Он отошел от дел в 1970 году, в возрасте семидесяти шести лет, и решил вернуться в Париж, который оставил сорок лет назад.
Он, наверное, с удивлением узнал, что его жена по-прежнему жила в той же самой комнатушке на улице Симон-Крюбелье. Он пришел к ней и рассказал все, что ему довелось пережить: ночи в сараях, разбитые дороги, миски с картофелем, жаренным на сале и залитым дождевой водой, узкоглазые туареги, моментально разгадывавшие все его фокусы, жара и голод в Мексике, феерические приемы старой американки и приготовленные им гигантские торты, из которых в нужный момент вылетали стайки girls в страусовых перьях…
Она слушала его молча. Когда он закончил и робко предложил ей часть денег, накопленных в результате своих приключений, она сказала, что ее не интересуют ни его истории, ни его деньги, после чего указала ему на дверь, даже не пожелав записать его адрес в Майами.
Судя по всему, она жила в этой комнате лишь для того, чтобы дождаться — пусть даже такой короткой и нерадостной — встречи со своим мужем. Так как уже через несколько месяцев, распродав все свое имущество, она переехала жить к сыну, кадровому офицеру гарнизонной службы в Нумеа. Через год мадмуазель Креспи получила от нее письмо, в котором та рассказывала о своей жизни, о своей тоскливой жизни там, на краю света, где приходилось жить на правах прислуги, нянчить детей невестки, спать в комнате без удобств и мыться на кухне.

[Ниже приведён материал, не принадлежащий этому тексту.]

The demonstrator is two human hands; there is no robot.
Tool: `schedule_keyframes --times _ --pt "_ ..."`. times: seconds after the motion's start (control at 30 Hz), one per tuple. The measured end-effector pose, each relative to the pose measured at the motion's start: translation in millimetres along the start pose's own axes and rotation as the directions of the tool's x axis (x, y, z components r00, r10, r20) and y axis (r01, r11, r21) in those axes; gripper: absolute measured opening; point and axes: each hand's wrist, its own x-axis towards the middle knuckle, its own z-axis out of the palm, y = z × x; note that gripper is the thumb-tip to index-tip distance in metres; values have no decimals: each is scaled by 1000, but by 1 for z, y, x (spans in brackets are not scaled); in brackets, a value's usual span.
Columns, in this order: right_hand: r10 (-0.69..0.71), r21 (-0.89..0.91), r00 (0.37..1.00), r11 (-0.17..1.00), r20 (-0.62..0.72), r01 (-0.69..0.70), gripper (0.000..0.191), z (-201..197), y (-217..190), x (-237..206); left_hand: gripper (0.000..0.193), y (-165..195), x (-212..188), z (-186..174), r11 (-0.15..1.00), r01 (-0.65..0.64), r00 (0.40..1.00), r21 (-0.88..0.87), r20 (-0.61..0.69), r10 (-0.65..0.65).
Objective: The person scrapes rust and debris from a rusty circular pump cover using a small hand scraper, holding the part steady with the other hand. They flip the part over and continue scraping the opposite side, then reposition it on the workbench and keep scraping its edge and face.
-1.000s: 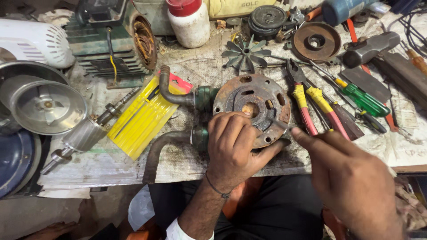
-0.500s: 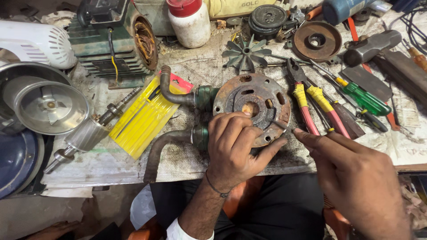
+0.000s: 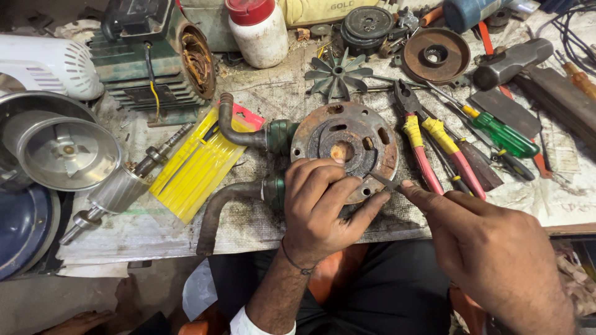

Сегодня комнату занимает мужчина лет тридцати: совершенно голый, он лежит в кровати с пятью надувными куклами, растянувшись на одной из них и сжимая еще двух в своих объятиях, и, похоже, испытывает в обществе этих непрочных симулякров ни с чем не сравнимый оргазм.
Все остальное в комнате выглядит более сурово: голые стены, одежда, разбросанная по водянисто-зеленому линолеуму. Стул, стол с клеенкой, остатки трапезы — жестяная банка из-под какого-то напитка, серые креветки на блюдце — и вечерняя газета, раскрытая на огромном кроссворде.